The punishment for Ali continued, as Foreman’s onslaught remained consistent. However, the intensity, mind games, and pace of the fight began to wear Foreman down. Ali’s punches took their toll as well, and in the 8th round of their fight, Muhammad Ali knocked out George Foreman.
The cafe was different than he remembered, but much had changed in the years since his imprisonment. Gael leaned down and shut his eyes. He tried to remember the smell of the dry roast but could not. Like trying to remember the notes of a song, it could not compare to hearing it in the moment, feeling the vibrations permeate your being and vibrate within. His sense of smell was permanently lost as a direct result of the abuse, but now he hovered over his coffee hoping the olfactory sensations would reveal themselves.
Sitting for too long often made him stiff, forcing him to contort in his seat. At the beginning, soon after they married, his wife would have to comfort him from extreme night terrors which saw him practically leap from the bed onto the floor, covered in sweat, lashing out at imagined captors. Over time, he was able to sleep through the night, but could never remain still. They had to sleep in separate beds. She would lie next to him in his until he fell asleep, then move to the adjacent one. He never fully confided in her the details of his captivity, and she never asked. Swearing an oath never to return to Zaire, he only agreed to accompany her to visit her dying father.
He lifted the cup to his lips and took a deep gulp, tasting the muted flavors.
“Do you mind if I join you?”
Gael tried to gather his thoughts and respond, but couldn’t. The man sat, assuming silence meant approval.
“Thank you,” the man said, and tasted his coffee, “I’ve never seen it so crowded.”
Gael tried not to stare, and though tremors fought to exhibit themselves, he remained stoic.

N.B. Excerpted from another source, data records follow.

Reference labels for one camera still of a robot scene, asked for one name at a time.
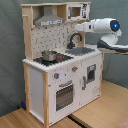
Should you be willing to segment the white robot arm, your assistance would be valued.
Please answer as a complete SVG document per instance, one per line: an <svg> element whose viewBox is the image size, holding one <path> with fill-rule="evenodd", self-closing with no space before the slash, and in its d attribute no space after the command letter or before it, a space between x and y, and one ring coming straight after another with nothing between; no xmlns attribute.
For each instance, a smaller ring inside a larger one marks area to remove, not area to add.
<svg viewBox="0 0 128 128"><path fill-rule="evenodd" d="M128 55L128 45L117 45L118 39L122 35L120 23L117 19L94 19L77 24L75 29L85 33L103 33L103 36L97 42L97 49L102 53Z"/></svg>

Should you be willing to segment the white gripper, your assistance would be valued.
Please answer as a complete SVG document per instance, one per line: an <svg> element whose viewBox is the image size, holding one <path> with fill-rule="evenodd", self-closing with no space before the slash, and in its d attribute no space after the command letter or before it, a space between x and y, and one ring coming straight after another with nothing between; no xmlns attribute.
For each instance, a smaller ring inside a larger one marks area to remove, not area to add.
<svg viewBox="0 0 128 128"><path fill-rule="evenodd" d="M75 29L77 31L94 33L94 24L95 24L95 21L91 20L90 22L84 22L84 23L77 24L75 26Z"/></svg>

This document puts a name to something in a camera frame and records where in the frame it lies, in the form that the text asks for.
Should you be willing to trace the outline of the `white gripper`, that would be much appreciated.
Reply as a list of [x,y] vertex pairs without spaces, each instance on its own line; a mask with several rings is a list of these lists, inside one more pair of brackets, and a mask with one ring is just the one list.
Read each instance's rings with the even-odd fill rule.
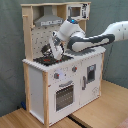
[[61,41],[57,37],[57,32],[53,31],[51,37],[49,38],[49,44],[53,53],[53,57],[56,60],[60,60],[63,55],[63,48],[61,47]]

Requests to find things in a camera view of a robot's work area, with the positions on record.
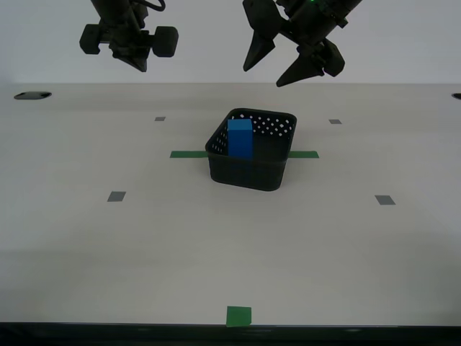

“There is a fight on,” Gael said and jutted his chin toward the corner. More than twenty people sat in rapt attention around a beaten black and white set. The picture was woefully distorted, but the announcer’s voice came through clearly. Larry Holmes, the undefeated champion, was fighting his former mentor, and previous champion, Muhammad Ali. Ali was coming out of retirement to become the first four-time champion, and again the odds were stacked against him. It seemed more like an execution than a prize fight, the champion being too fast, too strong, and too young.
“Who is fighting?” The man asked, and pulled a cigar from his breast pocket.
“Do you mind?” He added.
Gael felt his lower back begin to stiffen.
“Not at all.”
The man pulled out a silver zippo lighter and flicked it open. The symbol of the Forces Armées Zaïroises emblazoned on one side, an inscription on the other. The man rotated the cigar, snapped the lighter shut, and exhaled the smoke.
“Larry Holmes and Muhammad Ali,” Gael said.
At the mention of Ali’s name, the man stopped inhaling.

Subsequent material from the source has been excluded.